Brief:
Set down the full data below exactly as given, please.

Data records:
○ ○ ○ ○
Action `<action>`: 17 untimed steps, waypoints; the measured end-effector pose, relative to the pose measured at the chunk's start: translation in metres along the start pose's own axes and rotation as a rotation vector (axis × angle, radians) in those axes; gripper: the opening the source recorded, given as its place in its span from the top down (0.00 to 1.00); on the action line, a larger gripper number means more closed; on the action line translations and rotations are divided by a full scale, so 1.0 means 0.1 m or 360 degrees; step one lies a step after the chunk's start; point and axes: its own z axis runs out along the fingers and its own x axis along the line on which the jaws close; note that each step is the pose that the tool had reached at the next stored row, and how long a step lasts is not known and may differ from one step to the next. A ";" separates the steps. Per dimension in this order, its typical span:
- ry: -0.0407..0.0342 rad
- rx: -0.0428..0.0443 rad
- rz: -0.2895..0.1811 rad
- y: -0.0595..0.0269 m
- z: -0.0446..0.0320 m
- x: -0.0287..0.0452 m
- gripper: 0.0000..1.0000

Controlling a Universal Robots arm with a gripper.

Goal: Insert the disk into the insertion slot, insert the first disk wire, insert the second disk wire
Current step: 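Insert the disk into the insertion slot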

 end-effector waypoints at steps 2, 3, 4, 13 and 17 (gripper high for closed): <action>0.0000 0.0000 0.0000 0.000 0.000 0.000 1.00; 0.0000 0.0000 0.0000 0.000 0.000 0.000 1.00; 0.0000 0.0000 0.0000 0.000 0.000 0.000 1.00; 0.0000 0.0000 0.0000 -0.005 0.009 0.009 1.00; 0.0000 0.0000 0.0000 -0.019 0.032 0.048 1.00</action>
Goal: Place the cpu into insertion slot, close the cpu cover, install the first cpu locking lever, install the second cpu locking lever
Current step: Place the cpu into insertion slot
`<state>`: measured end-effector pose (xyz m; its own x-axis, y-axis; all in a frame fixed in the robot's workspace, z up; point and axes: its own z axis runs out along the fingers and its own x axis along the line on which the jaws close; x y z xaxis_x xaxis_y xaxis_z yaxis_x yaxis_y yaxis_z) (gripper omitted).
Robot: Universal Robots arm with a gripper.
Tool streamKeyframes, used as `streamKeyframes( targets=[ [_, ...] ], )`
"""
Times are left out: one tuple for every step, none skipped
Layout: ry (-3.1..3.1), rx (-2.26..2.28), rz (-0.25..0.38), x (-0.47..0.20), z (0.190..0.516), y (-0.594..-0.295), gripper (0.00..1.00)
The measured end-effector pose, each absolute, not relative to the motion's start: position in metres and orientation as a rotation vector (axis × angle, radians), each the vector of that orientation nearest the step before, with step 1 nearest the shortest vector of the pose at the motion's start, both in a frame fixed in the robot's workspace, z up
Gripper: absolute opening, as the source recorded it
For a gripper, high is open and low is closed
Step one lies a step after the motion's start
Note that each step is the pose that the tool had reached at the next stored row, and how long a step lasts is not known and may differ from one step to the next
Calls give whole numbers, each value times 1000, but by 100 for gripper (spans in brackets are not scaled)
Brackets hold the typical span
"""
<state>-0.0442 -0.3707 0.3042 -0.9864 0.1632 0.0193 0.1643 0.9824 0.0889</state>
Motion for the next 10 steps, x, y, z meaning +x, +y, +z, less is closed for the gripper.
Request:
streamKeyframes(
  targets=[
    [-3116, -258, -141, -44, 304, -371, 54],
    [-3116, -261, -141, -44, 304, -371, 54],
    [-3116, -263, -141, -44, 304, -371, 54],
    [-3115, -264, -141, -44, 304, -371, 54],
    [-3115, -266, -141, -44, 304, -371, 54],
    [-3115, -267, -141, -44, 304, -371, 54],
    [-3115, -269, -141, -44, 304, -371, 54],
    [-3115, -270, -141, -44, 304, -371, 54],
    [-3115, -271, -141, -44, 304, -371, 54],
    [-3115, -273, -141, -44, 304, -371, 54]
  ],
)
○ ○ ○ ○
Exercise answer:
Action `<action>`: 17 untimed steps, waypoints; the measured end-effector pose, relative to the pose measured at the chunk's start: translation in metres along the start pose's own axes and rotation as a rotation vector (axis × angle, radians) in those axes; gripper: the opening the source recorded, given as its place in its span from the top down (0.00 to 1.00); on the action line, a larger gripper number means more closed; on the action line translations and rotations are divided by a full scale, so 1.0 means 0.1 m or 360 degrees; step one lies a step after the chunk's start; point and axes: its own z axis runs out along the fingers and its own x axis along the line on which the jaws close; note that each step is the pose that the tool had reached at the next stored row, and how long a step lasts is not known and may differ from one step to the next. A ";" separates the steps. Per dimension in this order, its typical span:
- ry: -0.0407..0.0342 rad
- rx: -0.0428..0.0443 rad
- rz: -0.2895..0.1811 rad
- y: -0.0595..0.0269 m
- z: -0.0446..0.0320 m
- x: -0.0287..0.0452 m
- gripper: 0.0000..1.0000

Controlling a Universal Robots arm with a gripper.

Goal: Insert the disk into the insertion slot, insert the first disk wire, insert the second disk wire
Current step: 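Insert the disk into the insertion slot
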
 end-effector waypoints at steps 2, 3, 4, 13 and 17 (gripper high for closed): <action>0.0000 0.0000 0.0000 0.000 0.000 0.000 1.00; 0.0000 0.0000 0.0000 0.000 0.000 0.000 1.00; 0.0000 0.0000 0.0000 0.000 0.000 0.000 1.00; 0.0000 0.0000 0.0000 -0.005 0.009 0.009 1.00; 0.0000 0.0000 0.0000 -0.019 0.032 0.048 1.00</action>
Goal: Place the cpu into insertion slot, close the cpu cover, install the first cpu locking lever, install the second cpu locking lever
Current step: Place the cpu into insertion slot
`<state>`: measured end-effector pose (xyz m; its own x-axis, y-axis; all in a frame fixed in the robot's workspace, z up; point and axes: its own z axis runs out along the fingers and its own x axis along the line on which the jaws close; x y z xaxis_x xaxis_y xaxis_z yaxis_x yaxis_y yaxis_z) (gripper omitted).
Robot: Universal Robots arm with a gripper.
Tool streamKeyframes, used as `streamKeyframes( targets=[ [_, ...] ], )`
"""
Times are left out: one tuple for every step, none skipped
Layout: ry (-3.1..3.1), rx (-2.26..2.28), rz (-0.25..0.38), x (-0.47..0.20), z (0.190..0.516), y (-0.594..-0.295), gripper (0.00..1.00)
The measured end-effector pose, each absolute, not relative to the motion's start: position in metres and orientation as a rotation vector (axis × angle, radians), each the vector of that orientation nearest the step before, with step 1 nearest the shortest vector of the pose at the motion's start, both in a frame fixed in the robot's workspace, z up
Gripper: absolute opening, as the source recorded it
For a gripper, high is open and low is closed
Step one lies a step after the motion's start
Note that each step is the pose that the tool had reached at the next stored row, and how long a step lasts is not known and may differ from one step to the next
Calls give whole numbers, each value times 1000, but by 100 for gripper (spans in brackets are not scaled)
Brackets hold the typical span
"""
<state>-0.0442 -0.3707 0.3042 -0.9864 0.1632 0.0193 0.1643 0.9824 0.0889</state>
Motion for the next 10 steps, x, y, z meaning +x, +y, +z, less is closed for the gripper.
Request:
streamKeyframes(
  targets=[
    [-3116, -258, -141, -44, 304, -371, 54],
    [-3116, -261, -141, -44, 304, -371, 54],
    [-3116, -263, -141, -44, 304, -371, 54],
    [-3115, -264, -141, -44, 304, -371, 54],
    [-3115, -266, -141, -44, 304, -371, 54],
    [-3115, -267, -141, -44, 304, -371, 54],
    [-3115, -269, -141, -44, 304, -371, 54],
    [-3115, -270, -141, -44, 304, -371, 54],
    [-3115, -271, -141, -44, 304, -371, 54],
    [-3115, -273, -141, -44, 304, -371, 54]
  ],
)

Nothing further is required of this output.